» REQUIRED WORK
Reproduce the whole listing that follows, character for character, and drop the images.

----- INPUT DATA

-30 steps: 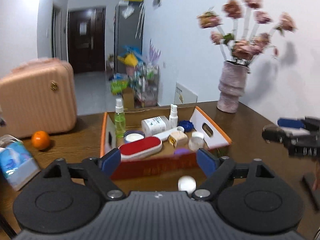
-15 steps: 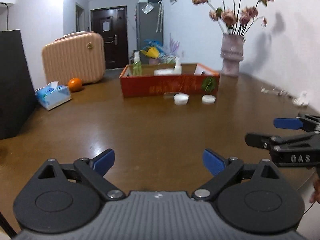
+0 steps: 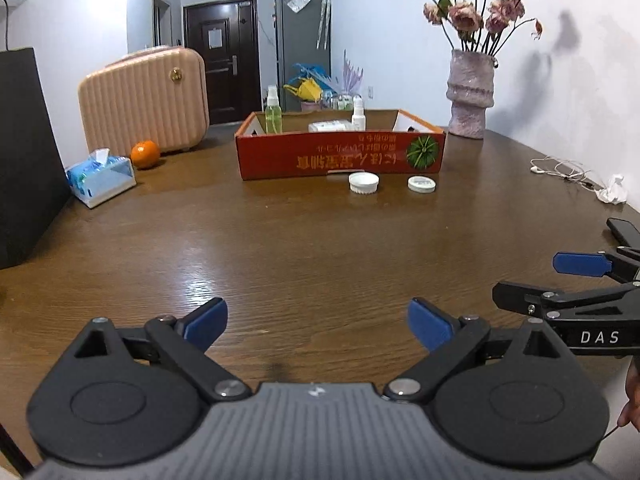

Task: Organize rigid objects
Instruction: 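Grasp a white bottle cap with the left gripper while the right grasps the white disc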

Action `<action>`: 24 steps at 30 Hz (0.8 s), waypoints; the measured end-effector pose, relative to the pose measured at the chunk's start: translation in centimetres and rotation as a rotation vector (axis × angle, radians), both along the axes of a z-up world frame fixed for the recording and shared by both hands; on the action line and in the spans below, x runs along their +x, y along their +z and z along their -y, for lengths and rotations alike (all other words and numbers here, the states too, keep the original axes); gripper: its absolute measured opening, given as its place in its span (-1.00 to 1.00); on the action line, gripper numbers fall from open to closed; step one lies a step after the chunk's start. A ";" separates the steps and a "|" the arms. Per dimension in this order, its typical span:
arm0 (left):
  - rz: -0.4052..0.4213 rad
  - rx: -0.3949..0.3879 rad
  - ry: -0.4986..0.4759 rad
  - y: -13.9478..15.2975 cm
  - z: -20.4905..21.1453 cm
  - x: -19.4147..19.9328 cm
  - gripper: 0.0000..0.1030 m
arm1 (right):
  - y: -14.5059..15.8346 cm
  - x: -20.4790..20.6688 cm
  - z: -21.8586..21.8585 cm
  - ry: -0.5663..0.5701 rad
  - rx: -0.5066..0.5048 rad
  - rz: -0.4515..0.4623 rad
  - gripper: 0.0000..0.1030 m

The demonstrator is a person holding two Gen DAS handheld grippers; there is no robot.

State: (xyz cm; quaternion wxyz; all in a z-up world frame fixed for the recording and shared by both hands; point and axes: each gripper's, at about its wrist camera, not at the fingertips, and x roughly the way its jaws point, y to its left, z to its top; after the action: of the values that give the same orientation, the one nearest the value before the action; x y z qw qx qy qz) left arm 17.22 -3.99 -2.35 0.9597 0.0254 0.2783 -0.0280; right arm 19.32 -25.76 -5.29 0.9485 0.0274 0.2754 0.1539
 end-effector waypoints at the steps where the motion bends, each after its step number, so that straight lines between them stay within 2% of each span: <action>1: -0.007 -0.001 0.000 -0.2 0.0 0.4 0.92 | -0.2 0.4 0.0 0.000 0.000 -0.009 0.75; 6: -0.026 -0.014 -0.040 -0.5 0.6 4.0 0.89 | -0.5 4.5 0.2 0.012 0.022 -0.042 0.73; 10: -0.046 -0.052 -0.098 -0.2 1.4 9.3 0.81 | -0.1 10.0 0.5 0.009 0.046 -0.071 0.68; 14: -0.055 -0.013 -0.129 0.0 2.8 15.4 0.67 | 0.2 16.5 0.7 -0.011 0.008 -0.088 0.61; 16: -0.062 -0.003 -0.141 -0.2 3.4 18.5 0.62 | -0.2 19.6 0.8 -0.017 0.004 -0.121 0.54; 19: -0.087 0.004 -0.166 -0.9 4.4 22.3 0.50 | -1.1 23.0 0.8 -0.026 -0.005 -0.166 0.31; 21: -0.095 0.022 -0.172 -1.6 5.0 24.3 0.35 | -1.8 24.7 0.6 -0.037 -0.024 -0.186 0.13; 24: -0.106 0.035 -0.184 -2.6 5.5 26.7 0.26 | -2.3 25.8 0.3 -0.024 -0.047 -0.171 -0.03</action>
State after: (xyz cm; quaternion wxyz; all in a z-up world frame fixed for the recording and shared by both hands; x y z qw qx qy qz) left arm 43.88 -9.47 -4.93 0.9364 0.0664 0.3256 -0.1126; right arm 45.11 -26.08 -7.58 0.9237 0.0214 0.3588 0.1329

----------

» ANSWER FOR THE TASK
-30 steps: 
-15 steps: 
+0 steps: 

Task: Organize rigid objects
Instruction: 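Grasp a white bottle cap with the left gripper while the right grasps the white disc
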
Action `<action>`: 24 steps at 30 Hz (0.8 s), waypoints; the measured end-effector pose, relative to the pose measured at the chunk's start: translation in centimetres and rotation as a rotation vector (axis × angle, radians), both along the axes of a z-up world frame fixed for the recording and shared by both hands; on the action line and in the spans below, x runs along their +x, y along their +z and z along their -y, for lengths and rotations alike (all other words and numbers here, the states too, keep the original axes); gripper: its absolute measured opening, given as its place in its span (-1.00 to 1.00); on the action line, gripper numbers fall from open to closed; step one lies a step after the chunk's start. A ";" separates the steps and a "|" the arms. Per dimension in this order, its typical span:
arm0 (left):
  - rz: -0.4052..0.4213 rad
  - rx: -0.3949..0.3879 rad
  - ry: -0.4986..0.4759 rad
  - y: -13.9478..15.2975 cm
  - z: -20.4905..21.1453 cm
  - x: -19.4147..19.9328 cm
  - gripper: 0.0000..0.1030 m
arm1 (right):
  - y: -14.5059..15.8346 cm
  - x: -20.4790..20.6688 cm
  - z: -21.8586..21.8585 cm
  - ry: -0.5663..0.5701 rad
  - rx: -0.5066..0.5048 rad
  - rz: -0.4515..0.4623 rad
  - gripper: 0.0000..0.1030 m

The demonstrator is a person holding two Gen DAS handheld grippers; there is no robot.

State: (xyz cm; quaternion wxyz; all in a z-up world frame fixed for the recording and shared by both hands; point and axes: each gripper's, at about its wrist camera, not at the fingertips, and x roughly the way its jaws point, y to its left, z to its top; after the action: of the values that give the same orientation, the one nearest the value before the action; x y z qw qx qy qz) left arm 17.22 -3.99 -2.35 0.9597 0.0254 0.2783 -0.0280; right arm 19.32 -25.76 -5.29 0.9485 0.0274 0.2754 0.1539
 end-effector waypoints at the steps where the motion bends, each after its step number, so that straight lines between them stay within 2% of each span: <action>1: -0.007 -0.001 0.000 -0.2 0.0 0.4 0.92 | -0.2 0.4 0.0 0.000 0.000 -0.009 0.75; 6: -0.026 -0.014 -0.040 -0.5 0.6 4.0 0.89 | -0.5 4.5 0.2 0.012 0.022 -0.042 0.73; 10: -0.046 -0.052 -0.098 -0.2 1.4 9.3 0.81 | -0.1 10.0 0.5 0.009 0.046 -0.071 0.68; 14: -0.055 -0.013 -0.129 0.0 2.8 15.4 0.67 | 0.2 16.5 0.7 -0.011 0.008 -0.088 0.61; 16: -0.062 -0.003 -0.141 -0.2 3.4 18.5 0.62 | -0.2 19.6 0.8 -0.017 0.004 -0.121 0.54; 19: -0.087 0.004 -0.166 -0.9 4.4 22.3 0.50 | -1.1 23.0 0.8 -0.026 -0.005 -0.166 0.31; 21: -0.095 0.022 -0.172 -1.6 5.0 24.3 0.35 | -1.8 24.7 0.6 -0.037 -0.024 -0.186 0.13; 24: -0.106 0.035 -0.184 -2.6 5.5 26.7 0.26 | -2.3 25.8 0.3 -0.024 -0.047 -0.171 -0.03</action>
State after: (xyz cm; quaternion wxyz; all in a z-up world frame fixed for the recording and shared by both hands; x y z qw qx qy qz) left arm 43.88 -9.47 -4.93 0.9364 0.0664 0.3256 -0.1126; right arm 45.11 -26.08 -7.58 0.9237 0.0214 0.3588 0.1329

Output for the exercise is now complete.